Let's see that as a graph.
The parabola represents the equation above. Under the parabola, the
hillside is stable.
However, the hillside is also stable (barring positive pore pressure) if the
tangent of the slope is less than half the tangent of the friction angle (phi).
Furthermore, the addition of additional water makes no difference after
the entire soil column has been saturated.
Consider the class of landscape cells at 20°. As area/base rises
above 205 meters, overland flow begins. Any greater contributing area,
even at values above 250 meters, will have no effect on stability.
Let's look at what happens when we vary single parameters.

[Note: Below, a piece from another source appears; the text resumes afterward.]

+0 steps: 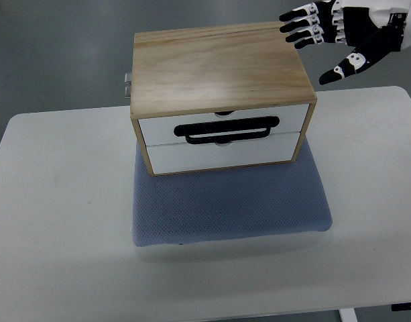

The black curve shows the base case of
typical parameters for a northwest clearcut slope with a heavy steady-state
rainfall of 4 inches per day.
The region above the black parabola and to the right is unstable.
The region above the nearly diagonal line is saturated;
increasing the contributing area merely causes increasing overland flow.
(Overland flow can eventually cut channels, but it not a cause of landslides.)
The region to the left of the point where the diagonal meets the parabola is
always stable; the ground saturates before the wetness can rise to the level to
cause instability.
The region to the left of the vertical line is always stable at any cohesion.
The green vertical line goes with the green parabola and the red lines and the
blue lines also go together.
The vertical black line corresponds to all the other cases.